Le rythme de surveillance est à adapter aux manifestations cliniques mais le suivi doit être régulier. Des procédures et recommandations de suivi devraient être mises en place prochainement.

Autre type de mutation affectant le gène COL4A1 : PADMAL

PADMAL (Pontine Autosomal Dominant MicroAngiopathy with Leukoencephalopathy) a été décrit dans des familles présentant des infarctus cérébraux récidivants dès l’âge de 35-45 ans et prédominants au niveau pontique. Ils sont responsables d’un déficit moteur et cognitif d’aggravation progressive ou par à-coups.
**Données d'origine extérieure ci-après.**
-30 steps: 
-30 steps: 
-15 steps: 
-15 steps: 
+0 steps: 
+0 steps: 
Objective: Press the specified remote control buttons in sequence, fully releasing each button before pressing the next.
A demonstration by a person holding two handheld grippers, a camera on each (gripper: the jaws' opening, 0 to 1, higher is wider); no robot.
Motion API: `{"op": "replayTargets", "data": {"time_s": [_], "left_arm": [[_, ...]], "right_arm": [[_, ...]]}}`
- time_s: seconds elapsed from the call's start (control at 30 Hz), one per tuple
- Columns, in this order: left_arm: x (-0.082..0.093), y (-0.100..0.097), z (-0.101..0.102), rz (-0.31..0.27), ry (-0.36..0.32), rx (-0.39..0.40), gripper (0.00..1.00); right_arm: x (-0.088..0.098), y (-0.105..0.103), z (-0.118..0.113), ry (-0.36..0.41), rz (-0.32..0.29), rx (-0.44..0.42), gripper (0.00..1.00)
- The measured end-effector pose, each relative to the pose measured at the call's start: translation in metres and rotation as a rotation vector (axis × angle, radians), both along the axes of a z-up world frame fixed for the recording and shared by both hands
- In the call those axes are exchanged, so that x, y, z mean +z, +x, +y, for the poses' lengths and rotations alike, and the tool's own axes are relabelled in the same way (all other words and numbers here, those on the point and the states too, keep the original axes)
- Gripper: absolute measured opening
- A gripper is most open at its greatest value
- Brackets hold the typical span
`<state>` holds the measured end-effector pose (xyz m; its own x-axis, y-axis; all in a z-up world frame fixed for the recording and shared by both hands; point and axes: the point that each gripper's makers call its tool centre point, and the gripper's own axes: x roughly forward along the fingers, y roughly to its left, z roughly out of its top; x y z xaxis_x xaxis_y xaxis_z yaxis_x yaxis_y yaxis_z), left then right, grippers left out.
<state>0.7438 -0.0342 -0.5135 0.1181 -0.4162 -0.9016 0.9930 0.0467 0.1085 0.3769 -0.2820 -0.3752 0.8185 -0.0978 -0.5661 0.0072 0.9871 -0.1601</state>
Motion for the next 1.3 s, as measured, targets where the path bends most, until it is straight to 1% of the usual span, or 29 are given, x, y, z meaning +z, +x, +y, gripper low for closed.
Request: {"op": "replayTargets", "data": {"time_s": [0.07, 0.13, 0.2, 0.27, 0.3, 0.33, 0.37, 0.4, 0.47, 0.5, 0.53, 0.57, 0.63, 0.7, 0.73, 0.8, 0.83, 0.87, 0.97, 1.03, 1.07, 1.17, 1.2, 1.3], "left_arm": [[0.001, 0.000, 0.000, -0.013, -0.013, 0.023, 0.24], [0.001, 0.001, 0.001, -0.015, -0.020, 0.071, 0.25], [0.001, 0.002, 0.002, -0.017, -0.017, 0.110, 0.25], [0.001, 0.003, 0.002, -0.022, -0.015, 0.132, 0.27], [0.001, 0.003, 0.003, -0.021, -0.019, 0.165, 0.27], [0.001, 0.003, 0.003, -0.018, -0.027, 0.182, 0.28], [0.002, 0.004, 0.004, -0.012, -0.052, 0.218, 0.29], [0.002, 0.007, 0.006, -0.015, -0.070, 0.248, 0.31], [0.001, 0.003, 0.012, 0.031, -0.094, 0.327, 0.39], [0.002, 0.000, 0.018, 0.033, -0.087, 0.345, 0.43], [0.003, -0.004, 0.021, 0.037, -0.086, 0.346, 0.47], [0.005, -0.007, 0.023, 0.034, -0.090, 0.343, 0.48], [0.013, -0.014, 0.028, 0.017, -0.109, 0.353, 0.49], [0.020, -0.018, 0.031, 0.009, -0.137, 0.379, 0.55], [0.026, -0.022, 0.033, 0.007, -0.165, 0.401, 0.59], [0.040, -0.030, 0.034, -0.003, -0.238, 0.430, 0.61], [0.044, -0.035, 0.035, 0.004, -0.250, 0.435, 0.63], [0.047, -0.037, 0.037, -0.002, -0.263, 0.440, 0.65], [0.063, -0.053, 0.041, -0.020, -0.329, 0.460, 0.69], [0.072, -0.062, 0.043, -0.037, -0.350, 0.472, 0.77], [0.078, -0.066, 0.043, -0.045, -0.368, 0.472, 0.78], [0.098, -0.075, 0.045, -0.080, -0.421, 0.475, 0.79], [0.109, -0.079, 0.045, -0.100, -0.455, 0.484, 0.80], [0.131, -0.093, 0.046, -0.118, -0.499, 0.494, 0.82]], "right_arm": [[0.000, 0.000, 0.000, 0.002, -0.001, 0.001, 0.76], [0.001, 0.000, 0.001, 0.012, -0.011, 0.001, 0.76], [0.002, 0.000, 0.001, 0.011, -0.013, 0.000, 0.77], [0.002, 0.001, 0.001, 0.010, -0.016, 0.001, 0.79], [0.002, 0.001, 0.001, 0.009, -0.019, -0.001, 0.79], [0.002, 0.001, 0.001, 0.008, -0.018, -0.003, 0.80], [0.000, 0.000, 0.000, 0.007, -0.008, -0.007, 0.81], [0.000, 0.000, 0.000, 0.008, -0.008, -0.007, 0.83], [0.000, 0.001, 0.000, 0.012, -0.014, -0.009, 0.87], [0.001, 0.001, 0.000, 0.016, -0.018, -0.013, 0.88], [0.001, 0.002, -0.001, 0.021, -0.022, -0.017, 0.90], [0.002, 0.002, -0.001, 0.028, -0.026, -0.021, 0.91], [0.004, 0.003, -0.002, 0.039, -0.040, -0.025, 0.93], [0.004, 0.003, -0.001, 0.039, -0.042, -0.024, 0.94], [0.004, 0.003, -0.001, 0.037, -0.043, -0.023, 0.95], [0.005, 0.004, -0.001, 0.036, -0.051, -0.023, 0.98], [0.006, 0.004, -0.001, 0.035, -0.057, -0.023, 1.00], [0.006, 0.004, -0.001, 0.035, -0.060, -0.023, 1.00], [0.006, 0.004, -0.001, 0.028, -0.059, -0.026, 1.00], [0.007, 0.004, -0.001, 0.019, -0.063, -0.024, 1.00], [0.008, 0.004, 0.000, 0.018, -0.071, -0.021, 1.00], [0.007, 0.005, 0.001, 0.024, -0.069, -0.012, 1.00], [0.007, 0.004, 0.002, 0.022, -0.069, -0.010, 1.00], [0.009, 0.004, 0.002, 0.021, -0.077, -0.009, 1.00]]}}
Récemment, il a été montré que ce syndrome était lié à une mutation au niveau d’une région non codante du gène COL4A1 correspondant à un site d’accrochage d’une protéine régulant l’expression du gène. Ce type de mutation est responsable d’une surexpression du gène COL4A1[9].

Conclusion

Les mutations des gènes COL4A1 et COL4A2 sont une cause rare de micro-angiopathie cérébrale et d’hémorragie cérébrale quel que soit l’âge. De pénétrance incomplète, leur expression phénotypique est très variable au sein d’une même famille et leur spectre clinique est très large et encore mal connu, nécessitant un bilan systémique complet. Il faut savoir les évoquer notamment chez les sujets en âge de procréer compte tenu du risque pour l’enfant de développer précocement la maladie.

Liens d’intérêts

l’auteur déclare ne pas avoir de lien d’intérêt.